§ Extracted entries

• • • • • • •

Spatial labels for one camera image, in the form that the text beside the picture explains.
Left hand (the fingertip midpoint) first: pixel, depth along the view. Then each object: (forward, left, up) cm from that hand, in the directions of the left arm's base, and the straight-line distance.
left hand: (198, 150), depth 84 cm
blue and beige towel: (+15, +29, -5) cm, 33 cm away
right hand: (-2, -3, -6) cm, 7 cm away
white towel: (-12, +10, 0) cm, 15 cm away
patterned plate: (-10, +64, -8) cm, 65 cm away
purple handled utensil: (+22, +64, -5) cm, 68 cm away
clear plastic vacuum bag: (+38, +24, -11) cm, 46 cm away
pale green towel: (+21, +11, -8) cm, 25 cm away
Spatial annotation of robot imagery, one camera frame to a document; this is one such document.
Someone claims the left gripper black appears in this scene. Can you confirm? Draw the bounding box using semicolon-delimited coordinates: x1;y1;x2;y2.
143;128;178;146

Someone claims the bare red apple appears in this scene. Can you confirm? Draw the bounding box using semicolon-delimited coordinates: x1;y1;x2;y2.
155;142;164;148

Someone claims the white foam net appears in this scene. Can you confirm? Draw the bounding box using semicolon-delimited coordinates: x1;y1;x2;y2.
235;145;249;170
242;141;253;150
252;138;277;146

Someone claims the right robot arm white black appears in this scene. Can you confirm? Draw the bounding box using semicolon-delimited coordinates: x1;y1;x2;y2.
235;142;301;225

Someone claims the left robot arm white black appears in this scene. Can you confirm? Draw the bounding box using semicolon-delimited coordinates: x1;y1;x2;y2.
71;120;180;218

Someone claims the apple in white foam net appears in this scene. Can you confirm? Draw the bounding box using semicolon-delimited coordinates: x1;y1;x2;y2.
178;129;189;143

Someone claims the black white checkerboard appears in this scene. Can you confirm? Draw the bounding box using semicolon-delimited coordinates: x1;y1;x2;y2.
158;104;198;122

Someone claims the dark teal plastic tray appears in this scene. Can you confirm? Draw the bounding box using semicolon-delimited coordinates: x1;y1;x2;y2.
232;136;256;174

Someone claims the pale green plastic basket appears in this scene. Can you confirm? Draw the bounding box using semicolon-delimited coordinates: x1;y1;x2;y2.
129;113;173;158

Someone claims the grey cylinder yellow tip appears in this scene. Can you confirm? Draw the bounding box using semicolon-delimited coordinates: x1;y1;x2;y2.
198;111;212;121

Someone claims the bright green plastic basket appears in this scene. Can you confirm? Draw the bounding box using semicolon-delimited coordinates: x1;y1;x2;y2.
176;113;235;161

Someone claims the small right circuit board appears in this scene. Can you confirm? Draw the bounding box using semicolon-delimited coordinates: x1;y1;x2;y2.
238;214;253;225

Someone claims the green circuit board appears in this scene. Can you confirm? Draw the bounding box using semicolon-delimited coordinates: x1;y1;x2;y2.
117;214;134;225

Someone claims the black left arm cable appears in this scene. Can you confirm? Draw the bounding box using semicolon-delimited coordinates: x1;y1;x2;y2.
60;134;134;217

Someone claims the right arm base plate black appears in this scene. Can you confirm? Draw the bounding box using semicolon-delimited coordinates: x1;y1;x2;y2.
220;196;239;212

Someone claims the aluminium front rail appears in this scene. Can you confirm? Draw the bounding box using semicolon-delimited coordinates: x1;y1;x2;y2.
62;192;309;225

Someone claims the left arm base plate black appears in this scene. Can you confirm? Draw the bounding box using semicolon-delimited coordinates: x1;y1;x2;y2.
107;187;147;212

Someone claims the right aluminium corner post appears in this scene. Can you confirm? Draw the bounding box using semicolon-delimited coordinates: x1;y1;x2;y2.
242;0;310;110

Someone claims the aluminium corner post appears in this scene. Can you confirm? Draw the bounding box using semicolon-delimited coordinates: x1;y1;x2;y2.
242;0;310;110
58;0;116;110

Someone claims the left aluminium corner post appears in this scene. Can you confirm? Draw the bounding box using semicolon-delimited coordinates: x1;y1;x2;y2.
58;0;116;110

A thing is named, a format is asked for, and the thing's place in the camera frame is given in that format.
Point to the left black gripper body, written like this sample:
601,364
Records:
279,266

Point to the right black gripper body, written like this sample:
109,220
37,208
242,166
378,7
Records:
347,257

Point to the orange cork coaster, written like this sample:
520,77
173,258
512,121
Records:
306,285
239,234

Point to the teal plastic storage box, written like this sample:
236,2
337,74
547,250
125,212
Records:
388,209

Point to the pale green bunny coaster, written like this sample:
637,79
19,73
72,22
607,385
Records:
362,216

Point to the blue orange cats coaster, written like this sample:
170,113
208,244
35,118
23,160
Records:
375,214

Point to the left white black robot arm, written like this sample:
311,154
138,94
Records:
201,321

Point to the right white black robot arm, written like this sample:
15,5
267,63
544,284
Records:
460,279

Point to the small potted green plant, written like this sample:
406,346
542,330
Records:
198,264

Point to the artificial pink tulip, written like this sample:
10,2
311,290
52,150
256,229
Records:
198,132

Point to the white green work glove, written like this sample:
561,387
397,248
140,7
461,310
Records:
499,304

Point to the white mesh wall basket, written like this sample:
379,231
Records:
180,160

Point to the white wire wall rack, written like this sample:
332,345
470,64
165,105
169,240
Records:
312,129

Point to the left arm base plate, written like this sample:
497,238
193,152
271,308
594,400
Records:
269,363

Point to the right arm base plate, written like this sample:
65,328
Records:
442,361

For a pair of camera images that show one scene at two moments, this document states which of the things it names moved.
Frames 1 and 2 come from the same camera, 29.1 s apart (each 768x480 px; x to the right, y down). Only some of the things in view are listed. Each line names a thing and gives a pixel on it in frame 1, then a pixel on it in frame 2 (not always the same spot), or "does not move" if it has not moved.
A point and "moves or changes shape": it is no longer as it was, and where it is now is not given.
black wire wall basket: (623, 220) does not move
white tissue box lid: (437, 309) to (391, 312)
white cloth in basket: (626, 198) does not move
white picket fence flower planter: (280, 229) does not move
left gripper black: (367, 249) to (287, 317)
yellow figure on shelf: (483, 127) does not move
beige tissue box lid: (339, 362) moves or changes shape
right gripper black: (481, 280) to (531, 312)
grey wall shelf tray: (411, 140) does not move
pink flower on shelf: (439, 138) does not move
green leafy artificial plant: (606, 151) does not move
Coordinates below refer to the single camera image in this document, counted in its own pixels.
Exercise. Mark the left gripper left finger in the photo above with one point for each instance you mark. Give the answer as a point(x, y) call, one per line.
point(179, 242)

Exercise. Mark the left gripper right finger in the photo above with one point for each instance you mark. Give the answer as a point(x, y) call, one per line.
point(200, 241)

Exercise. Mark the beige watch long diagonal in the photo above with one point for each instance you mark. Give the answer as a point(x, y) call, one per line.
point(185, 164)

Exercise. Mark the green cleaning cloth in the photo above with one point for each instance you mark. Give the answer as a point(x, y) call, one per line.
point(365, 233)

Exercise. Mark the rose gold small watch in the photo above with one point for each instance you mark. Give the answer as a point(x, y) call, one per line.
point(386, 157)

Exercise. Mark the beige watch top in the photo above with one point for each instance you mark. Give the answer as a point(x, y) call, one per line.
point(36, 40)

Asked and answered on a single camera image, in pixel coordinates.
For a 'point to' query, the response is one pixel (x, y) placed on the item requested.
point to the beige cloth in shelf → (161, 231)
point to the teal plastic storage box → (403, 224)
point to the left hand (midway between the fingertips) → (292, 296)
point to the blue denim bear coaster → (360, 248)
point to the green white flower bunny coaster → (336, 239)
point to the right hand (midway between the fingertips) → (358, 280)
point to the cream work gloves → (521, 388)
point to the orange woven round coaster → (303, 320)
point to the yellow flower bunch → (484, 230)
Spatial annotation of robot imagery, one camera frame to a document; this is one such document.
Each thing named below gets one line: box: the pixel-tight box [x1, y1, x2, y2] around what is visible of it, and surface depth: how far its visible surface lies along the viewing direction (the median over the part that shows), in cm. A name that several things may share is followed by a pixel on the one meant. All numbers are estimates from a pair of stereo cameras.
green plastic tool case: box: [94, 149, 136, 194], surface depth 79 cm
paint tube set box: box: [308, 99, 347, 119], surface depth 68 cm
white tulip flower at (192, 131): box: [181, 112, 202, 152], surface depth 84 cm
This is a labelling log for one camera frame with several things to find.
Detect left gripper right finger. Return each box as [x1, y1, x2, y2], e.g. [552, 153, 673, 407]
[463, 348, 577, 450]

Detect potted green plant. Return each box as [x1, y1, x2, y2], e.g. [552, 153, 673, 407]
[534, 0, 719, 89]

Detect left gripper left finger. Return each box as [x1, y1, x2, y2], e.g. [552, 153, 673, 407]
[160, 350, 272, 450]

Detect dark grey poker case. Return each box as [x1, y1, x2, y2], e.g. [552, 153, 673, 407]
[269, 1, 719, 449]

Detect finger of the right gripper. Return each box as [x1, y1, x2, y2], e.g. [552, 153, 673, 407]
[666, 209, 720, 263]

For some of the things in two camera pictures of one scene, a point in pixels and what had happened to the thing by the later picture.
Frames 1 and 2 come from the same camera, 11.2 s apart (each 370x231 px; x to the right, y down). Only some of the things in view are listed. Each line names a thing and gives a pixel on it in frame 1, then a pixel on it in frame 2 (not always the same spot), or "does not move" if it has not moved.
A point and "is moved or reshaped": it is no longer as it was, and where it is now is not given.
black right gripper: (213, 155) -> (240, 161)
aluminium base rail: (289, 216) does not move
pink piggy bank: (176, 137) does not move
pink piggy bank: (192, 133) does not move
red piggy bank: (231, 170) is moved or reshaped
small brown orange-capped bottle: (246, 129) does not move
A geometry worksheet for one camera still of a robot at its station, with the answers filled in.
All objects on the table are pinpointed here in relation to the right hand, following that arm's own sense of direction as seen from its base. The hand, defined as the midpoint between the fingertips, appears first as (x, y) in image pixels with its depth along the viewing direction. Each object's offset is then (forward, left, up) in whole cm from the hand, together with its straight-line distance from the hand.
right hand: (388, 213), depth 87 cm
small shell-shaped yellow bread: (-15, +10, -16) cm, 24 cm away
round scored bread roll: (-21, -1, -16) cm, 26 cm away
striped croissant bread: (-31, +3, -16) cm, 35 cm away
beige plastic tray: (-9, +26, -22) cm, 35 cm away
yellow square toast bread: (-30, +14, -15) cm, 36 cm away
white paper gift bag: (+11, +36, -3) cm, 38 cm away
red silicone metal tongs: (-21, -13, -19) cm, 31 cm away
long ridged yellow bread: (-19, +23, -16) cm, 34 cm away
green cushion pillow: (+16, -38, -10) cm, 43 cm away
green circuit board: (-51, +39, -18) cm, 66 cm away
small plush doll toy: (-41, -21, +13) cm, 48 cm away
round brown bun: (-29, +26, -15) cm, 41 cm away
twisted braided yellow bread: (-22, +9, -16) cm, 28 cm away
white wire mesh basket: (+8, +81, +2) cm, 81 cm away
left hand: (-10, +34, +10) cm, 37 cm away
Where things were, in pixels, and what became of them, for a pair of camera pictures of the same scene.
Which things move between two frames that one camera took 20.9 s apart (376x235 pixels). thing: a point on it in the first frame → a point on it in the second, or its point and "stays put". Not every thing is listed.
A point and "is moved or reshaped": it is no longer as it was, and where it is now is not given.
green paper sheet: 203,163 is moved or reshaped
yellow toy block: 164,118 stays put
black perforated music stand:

• • • • • • •

§ Task prompt
Scan the records above for the lines holding "Point to the small" and "For a pair of camera images". Transcribe those two and every line between them word for word, and no others.

§ Answer
Point to the small potted green plant, written like this sample:
406,346
542,330
Records:
198,264

Point to the artificial pink tulip, written like this sample:
10,2
311,290
52,150
256,229
Records:
198,132

Point to the white green work glove, written like this sample:
561,387
397,248
140,7
461,310
Records:
499,304

Point to the white mesh wall basket, written like this sample:
379,231
Records:
180,160

Point to the white wire wall rack, written like this sample:
332,345
470,64
165,105
169,240
Records:
312,129

Point to the left arm base plate, written like this sample:
497,238
193,152
271,308
594,400
Records:
269,363

Point to the right arm base plate, written like this sample:
65,328
Records:
442,361

For a pair of camera images that show one scene at two moments, this document states which of the things it names moved.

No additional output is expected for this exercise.